Problem description ▸ Each line that contains the string "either" counts once; report how many such lines appear in the data, as a number only.

Excerpts from a dataset
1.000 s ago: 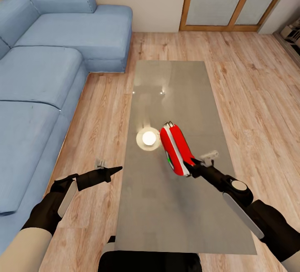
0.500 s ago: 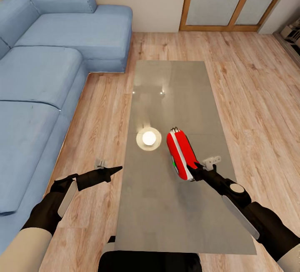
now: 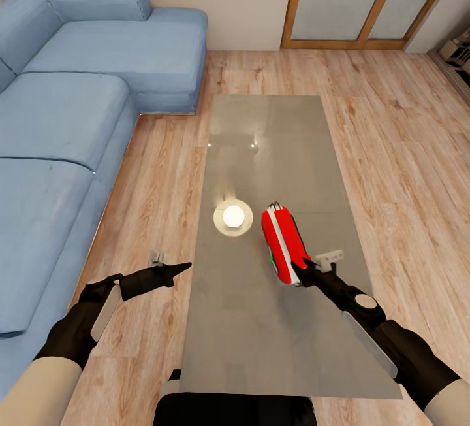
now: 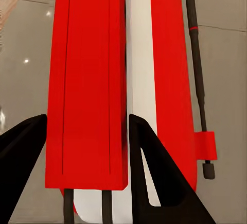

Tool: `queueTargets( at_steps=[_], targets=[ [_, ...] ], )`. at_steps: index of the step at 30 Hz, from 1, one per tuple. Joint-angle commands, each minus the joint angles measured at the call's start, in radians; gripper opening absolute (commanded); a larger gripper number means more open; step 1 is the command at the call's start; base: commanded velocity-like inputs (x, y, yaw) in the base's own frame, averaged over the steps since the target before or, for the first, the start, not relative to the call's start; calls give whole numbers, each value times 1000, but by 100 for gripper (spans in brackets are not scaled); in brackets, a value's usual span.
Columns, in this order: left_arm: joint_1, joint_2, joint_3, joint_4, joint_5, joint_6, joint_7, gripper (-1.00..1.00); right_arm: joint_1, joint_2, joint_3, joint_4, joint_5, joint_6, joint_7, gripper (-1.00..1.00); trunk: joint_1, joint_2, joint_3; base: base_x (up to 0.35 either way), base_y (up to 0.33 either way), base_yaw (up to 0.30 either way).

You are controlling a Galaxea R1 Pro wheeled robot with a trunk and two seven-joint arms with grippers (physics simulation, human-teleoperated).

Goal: Turn on the radio receiver that's on the table in the living room.

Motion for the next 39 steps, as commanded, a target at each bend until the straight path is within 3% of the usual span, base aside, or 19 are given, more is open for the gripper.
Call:
queueTargets(
  at_steps=[1, 6, 9, 24, 39],
  targets=[
    [0, 0, 0, 0, 0, 0, 0, -100, 0, 8, -1, 4, 11, -1, -1, -100, 0, 0, 0, 0, 0, 0],
    [0, 0, 0, 0, 0, 0, 0, -100, 0, 48, -3, 32, 71, -2, -2, -100, 0, 0, 0, 0, 0, 0],
    [0, 0, 0, 0, 0, 0, 0, -100, 0, 59, -4, 39, 85, -2, -1, -100, 0, 0, 0, 0, 0, 0],
    [0, 1, 0, 0, 0, -2, 0, -100, 0, 65, -1, 105, 92, -17, 3, -100, 0, 0, 0, 0, 0, 0],
    [0, 1, -1, 0, 0, -2, 0, -100, 0, 65, -2, 109, 92, -17, 12, -100, 0, 0, 0, 0, 0, 0]
  ],
)
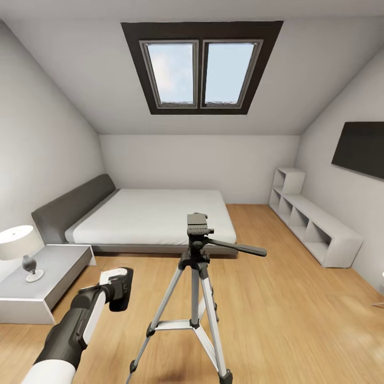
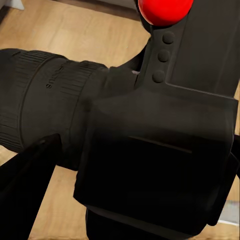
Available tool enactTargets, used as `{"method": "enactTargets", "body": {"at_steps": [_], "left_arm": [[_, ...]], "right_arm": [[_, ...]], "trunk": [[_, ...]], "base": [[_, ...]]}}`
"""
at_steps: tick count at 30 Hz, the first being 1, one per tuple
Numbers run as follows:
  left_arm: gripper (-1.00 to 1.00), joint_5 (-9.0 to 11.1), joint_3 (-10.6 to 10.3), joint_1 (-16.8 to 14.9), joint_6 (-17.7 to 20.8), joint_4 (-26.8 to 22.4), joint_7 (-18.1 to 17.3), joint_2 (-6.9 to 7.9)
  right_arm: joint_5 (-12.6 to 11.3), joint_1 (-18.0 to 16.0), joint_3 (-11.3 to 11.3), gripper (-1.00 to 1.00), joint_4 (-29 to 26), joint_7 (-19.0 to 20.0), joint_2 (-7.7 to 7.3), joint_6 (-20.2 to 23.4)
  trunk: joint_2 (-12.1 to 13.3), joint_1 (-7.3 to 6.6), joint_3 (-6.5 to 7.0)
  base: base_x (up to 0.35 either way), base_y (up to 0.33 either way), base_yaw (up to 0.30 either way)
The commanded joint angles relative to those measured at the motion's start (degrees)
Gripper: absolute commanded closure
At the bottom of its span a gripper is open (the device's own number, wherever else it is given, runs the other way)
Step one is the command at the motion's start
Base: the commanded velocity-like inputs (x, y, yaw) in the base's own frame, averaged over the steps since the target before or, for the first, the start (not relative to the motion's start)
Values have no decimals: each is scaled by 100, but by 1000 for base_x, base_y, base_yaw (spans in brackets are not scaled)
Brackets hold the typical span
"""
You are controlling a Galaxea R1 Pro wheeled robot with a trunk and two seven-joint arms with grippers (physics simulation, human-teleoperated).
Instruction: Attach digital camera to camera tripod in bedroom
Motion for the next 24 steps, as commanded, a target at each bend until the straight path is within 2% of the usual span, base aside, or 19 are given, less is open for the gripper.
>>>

Written response ▸ 2